Trump Administration Bans Flavored e-Cigarettes

As teenage vaping continues to increase, politicians react with legislation.

Imagine waking up on a work or school day. What are some of the first things you do when you wake up? Brush your teeth? Check your phone? Drink some water? What about taking a hit out of your favorite flavored e-cigarette?

Over the course of the last month, there has been immense pressure mounting on the Food and Drug Administration (FDA) regarding the popularity of vaping among teenagers. This tension resulted in the Trump administration deciding to launch a prohibition of all flavored e-cigarettes and nicotine pods from the market, including popular flavors like menthol and mint, which manufacturers have argued to exclude.

The course taken by the FDA is one that should be copied throughout Congress. Vaping has been and still is an extremely dangerous, yet accessible for teens interested. However, this is the first action taken by higher authority to halt any further vaping, but is there more that we can do?

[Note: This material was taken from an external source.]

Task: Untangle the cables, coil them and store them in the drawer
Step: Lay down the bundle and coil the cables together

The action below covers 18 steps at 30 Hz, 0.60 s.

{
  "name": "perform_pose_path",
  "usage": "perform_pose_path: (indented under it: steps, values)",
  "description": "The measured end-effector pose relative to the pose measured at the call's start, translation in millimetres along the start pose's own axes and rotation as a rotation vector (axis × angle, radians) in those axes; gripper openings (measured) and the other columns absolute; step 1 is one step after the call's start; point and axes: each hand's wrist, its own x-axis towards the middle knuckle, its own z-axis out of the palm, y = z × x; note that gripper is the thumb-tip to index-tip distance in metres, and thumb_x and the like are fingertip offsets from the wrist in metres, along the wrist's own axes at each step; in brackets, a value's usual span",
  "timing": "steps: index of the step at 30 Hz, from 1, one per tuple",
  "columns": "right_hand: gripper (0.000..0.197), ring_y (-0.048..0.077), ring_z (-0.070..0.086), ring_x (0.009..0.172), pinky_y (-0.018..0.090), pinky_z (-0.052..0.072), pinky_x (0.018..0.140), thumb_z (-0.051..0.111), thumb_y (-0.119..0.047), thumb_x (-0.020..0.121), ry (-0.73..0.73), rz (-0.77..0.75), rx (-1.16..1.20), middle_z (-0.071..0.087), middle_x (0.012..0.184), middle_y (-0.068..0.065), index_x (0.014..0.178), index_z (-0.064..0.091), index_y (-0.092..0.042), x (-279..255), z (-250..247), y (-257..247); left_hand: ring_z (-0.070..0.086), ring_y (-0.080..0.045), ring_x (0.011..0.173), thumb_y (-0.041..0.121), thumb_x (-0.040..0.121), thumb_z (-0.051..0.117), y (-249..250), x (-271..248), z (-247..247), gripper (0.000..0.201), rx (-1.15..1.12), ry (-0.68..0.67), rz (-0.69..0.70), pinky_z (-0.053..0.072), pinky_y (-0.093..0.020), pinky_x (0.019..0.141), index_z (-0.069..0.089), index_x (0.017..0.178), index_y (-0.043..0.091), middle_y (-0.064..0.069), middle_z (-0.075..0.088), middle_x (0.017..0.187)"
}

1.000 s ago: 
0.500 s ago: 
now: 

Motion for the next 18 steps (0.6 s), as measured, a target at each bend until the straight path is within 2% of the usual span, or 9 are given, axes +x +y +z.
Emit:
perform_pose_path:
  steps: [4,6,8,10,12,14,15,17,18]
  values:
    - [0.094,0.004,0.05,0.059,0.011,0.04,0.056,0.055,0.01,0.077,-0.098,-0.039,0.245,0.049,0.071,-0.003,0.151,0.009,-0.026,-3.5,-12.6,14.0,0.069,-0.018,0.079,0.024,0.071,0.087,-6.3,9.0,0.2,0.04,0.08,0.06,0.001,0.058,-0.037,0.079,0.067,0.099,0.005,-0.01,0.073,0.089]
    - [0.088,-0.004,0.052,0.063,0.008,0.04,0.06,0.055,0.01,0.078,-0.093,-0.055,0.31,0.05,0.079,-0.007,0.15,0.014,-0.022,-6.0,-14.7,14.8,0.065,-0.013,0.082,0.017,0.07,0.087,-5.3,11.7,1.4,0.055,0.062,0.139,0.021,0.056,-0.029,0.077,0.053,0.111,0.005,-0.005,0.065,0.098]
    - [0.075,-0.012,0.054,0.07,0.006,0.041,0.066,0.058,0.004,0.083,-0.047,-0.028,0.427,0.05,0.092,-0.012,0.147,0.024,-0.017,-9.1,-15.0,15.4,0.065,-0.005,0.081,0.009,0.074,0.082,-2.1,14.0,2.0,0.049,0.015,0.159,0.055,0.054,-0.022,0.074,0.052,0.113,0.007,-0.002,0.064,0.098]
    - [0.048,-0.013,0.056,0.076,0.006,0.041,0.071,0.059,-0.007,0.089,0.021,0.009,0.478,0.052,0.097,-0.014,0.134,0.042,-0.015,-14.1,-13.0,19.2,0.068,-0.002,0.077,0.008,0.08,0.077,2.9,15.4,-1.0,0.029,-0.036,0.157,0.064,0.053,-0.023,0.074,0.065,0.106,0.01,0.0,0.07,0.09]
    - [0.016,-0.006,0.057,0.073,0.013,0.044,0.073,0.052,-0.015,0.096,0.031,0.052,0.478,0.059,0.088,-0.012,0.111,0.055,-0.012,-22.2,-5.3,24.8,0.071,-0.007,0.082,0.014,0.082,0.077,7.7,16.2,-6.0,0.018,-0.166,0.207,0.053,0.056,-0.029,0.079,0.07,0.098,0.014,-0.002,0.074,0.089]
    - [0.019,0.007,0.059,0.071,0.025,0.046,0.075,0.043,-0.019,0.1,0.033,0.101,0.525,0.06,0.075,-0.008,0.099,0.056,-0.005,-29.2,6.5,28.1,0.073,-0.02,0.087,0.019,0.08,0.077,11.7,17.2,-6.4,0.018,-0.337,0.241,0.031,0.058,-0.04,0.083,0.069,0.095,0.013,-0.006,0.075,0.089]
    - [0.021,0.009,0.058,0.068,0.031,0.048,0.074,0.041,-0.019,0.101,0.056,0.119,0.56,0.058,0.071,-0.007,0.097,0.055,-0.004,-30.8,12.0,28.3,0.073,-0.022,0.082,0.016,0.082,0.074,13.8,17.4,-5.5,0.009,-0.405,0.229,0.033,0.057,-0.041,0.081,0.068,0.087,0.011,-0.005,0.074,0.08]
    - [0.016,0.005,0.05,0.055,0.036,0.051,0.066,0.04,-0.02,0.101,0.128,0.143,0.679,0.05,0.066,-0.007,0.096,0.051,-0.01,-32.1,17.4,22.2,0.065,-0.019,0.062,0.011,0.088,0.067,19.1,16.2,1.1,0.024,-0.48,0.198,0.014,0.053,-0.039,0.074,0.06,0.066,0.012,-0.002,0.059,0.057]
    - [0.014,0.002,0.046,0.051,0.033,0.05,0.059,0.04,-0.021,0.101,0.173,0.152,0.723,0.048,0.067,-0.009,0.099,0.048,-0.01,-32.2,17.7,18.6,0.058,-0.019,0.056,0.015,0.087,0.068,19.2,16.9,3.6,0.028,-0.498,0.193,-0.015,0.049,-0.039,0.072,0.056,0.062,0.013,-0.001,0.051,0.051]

E-cigarettes have been advertised for years as the “cure to stop yourself from smoking,” but, in many cases it has been more difficult to quit while vaping than not. A study done by the New England Journal of Medicine, in which they assigned 900 people who actively wanted to quit smoking with either e-cigarettes or nicotine replacement products, found that among those who were assigned vaping, 18% had stopped smoking and over 80% had continued to smoke.

How about instead of promoting e-cigarettes as a treatment to stop smoking, we ban them completely? The access to vapes and Juuls have become almost as easy as finding a Trump tweet in the early a.m. Ironically, it’s this presidential administration that may actually move to go through with the ban.

They are available everywhere and anywhere in some parts of the country, at your local supermarket and the corner 7-11, at the liquor store or even the ever so prevalent smoke shops that are as common nowadays as mass shootings across the US.

The most sickening aspect of the readily available e-cigarettes is the notion that more and more of these “smoke shops” are beginning to stock up these items in order to sell to fiending teenagers, some of whom have not hit full puberty yet.

But why focus on the sale of flavored e-cigarettes? Why not all vaping devices? This past summer, The New York Times reported close to 500 “vaping-related respiratory illnesses,” and added that there are “possible links to six deaths,” with teenage use continuing to increase at an extraordinary rate. Agency officials hoped making flavored products less accessible would reduce teenage use, but they were easily proven wrong.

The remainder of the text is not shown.